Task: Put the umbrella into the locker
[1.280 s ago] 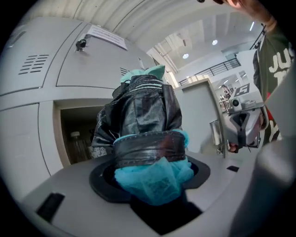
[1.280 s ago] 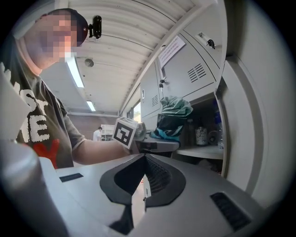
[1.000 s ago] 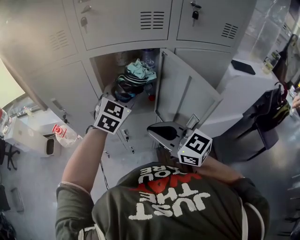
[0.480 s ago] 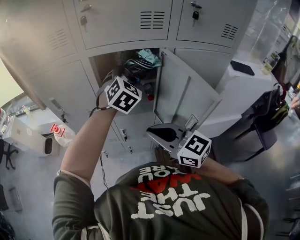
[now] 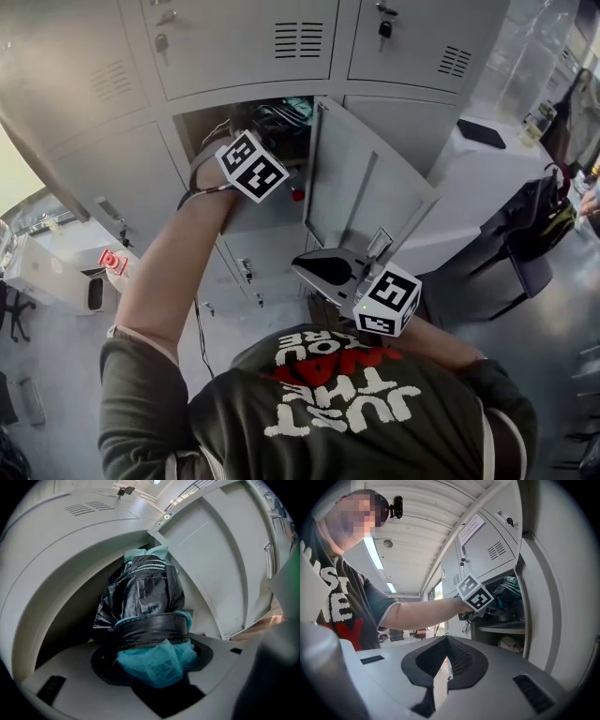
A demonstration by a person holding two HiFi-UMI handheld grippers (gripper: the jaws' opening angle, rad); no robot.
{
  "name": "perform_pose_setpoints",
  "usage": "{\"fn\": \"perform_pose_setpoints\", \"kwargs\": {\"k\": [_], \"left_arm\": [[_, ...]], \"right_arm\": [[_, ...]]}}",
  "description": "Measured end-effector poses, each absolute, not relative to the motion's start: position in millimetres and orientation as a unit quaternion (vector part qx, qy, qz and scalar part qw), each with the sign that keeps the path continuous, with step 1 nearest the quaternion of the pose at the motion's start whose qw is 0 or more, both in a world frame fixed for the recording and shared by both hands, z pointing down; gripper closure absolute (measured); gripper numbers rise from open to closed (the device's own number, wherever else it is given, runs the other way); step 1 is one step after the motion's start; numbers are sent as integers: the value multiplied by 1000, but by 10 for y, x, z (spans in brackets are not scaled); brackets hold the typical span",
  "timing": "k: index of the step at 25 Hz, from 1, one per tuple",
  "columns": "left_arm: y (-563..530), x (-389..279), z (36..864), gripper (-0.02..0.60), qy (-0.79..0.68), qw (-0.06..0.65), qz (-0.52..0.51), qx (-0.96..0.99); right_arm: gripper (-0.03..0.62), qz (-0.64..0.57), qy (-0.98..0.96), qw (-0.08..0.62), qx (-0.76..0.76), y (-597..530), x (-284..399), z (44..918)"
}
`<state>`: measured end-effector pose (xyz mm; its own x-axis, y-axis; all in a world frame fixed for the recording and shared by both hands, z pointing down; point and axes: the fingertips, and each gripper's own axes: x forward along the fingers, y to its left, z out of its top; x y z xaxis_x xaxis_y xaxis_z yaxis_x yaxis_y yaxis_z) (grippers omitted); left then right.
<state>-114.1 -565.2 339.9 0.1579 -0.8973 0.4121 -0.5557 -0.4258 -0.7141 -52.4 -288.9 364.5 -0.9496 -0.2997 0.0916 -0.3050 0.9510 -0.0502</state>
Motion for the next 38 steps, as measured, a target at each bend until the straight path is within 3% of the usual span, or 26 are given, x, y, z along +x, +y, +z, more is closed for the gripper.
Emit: {"fn": "perform_pose_setpoints", "kwargs": {"k": [18,26,33,38], "left_arm": [[-6062,-1112,3929,306,443,208,-518,-701],[-6110,-1090,3814,306,441,245,-548,-667],[-6076,-1098,3670,307,449,322,-573,-606],[-6146,-1128,3854,306,447,304,-590,-599]], "right_arm": [[562,41,-984,46,168,-2850,-478,3719],[562,45,-982,45,176,-2860,-470,3732],[562,50,-981,45,182,-2874,-462,3754],[562,48,-982,46,178,-2864,-498,3753]]}}
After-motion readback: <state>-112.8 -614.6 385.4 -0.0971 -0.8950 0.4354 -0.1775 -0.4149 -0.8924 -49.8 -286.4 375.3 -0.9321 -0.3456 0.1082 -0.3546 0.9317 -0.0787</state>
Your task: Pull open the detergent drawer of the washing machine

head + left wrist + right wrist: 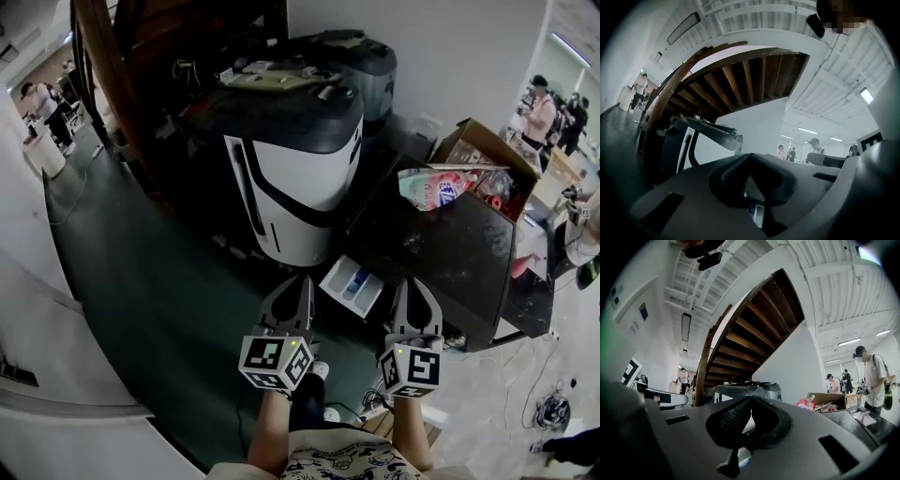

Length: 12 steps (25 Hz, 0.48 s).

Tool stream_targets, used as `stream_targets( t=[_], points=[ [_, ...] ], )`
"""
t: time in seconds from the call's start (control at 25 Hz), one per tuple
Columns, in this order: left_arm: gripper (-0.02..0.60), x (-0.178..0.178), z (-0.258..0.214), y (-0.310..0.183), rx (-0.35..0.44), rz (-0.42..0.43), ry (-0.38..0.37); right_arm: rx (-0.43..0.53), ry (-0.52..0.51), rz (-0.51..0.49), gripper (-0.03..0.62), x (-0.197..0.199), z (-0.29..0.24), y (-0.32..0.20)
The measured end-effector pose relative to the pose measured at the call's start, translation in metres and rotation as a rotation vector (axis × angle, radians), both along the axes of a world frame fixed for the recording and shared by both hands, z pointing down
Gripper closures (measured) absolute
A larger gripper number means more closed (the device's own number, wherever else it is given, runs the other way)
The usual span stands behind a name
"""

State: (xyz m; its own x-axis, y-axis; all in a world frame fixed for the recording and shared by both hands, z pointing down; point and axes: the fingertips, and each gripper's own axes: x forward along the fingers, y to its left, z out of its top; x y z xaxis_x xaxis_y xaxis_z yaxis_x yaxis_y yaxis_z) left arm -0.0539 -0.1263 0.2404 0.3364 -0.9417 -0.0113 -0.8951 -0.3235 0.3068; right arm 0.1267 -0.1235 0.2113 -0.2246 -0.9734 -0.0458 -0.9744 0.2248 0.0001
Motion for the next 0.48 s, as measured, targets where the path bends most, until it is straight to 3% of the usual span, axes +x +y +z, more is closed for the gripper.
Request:
stream_targets(
  t=[0.2, 0.48],
  points=[
    [0.568, -0.006, -0.031, 0.007, 0.059, -0.058, -0.105, 0.023, 0.0, -0.028, 0.58, -0.007, -0.017, 0.005],
    [0.568, -0.011, -0.056, 0.019, 0.1, -0.139, -0.193, 0.038, 0.001, -0.053, 0.58, -0.007, -0.032, 0.01]
  ],
)
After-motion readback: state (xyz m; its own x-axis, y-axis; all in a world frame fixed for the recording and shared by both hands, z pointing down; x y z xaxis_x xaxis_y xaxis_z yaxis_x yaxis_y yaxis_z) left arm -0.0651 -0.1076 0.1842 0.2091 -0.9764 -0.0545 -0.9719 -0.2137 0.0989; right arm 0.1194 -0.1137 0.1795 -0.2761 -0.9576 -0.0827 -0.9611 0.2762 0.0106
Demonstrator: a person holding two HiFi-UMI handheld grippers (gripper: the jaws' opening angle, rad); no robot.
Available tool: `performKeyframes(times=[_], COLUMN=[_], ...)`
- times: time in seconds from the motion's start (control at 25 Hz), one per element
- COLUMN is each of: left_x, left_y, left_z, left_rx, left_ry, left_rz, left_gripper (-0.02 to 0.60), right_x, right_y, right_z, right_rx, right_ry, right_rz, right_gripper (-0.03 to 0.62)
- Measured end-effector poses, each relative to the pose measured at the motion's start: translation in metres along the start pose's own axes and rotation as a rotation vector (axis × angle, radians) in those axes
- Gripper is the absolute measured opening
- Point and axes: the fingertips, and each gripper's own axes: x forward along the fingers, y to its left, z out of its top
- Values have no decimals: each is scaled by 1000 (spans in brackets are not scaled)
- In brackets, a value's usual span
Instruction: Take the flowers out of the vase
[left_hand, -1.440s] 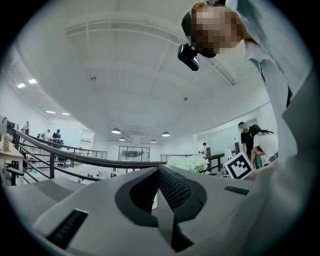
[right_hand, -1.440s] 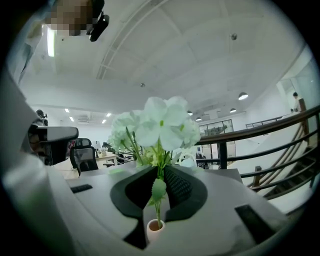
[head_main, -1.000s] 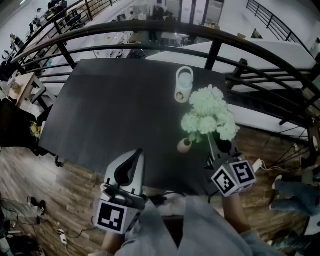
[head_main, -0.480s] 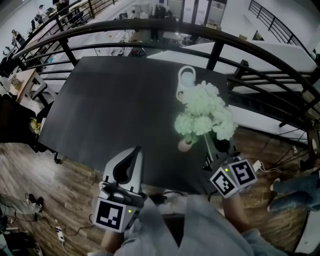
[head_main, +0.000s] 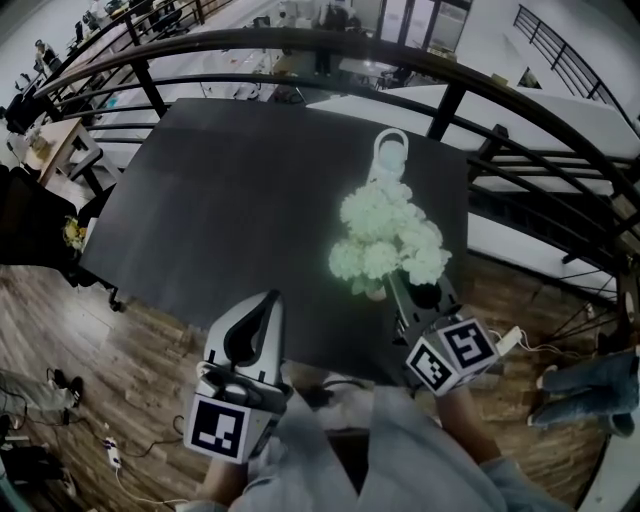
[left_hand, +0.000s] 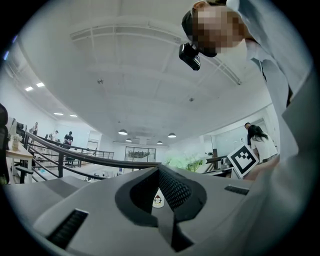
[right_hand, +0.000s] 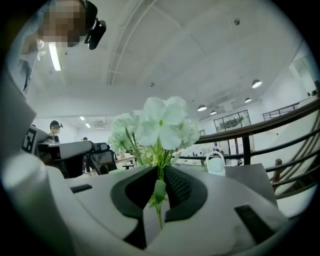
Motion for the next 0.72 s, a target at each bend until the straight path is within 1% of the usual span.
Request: performKeyframes(times=[0.36, 0.56, 0.72], left_x=[-10, -16, -23], left_y=[9, 14, 22], left_z=[-8, -8, -11], left_rx=[-13, -12, -10], left_ry=[19, 28, 45], left_rz=[35, 54, 74], left_gripper=[-3, -3, -3], right_x=[20, 32, 43], right_y=[15, 23, 31], right_z=[-43, -68, -87], right_rx=[15, 56, 69], right_ry=[108, 165, 206], right_rz=[59, 95, 116], right_gripper=[41, 41, 41])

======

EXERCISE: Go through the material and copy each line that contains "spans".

ANSWER TO THE EXERCISE:
  "description": "Measured end-effector poses, each absolute, not relative to the motion's start: position in millimetres and orientation as a unit quaternion (vector part qx, qy, qz and scalar part qw), each with the sign that keeps the path continuous, with step 1 nearest the quaternion of the pose at the motion's start whose qw is 0 or more, both in a world frame fixed for the recording and shared by both hands, z pointing down; gripper closure absolute (measured); gripper numbers rise from open to closed (the device's own number, wherever else it is given, runs the other way); step 1 is one step after the motion's start; numbers are sent as integers: the value multiplied by 1000, but by 10 for y, x, z (spans in brackets are not scaled); brackets hold the typical span",
- Values have no decimals: each is scaled by 1000 (spans in brackets are not scaled)

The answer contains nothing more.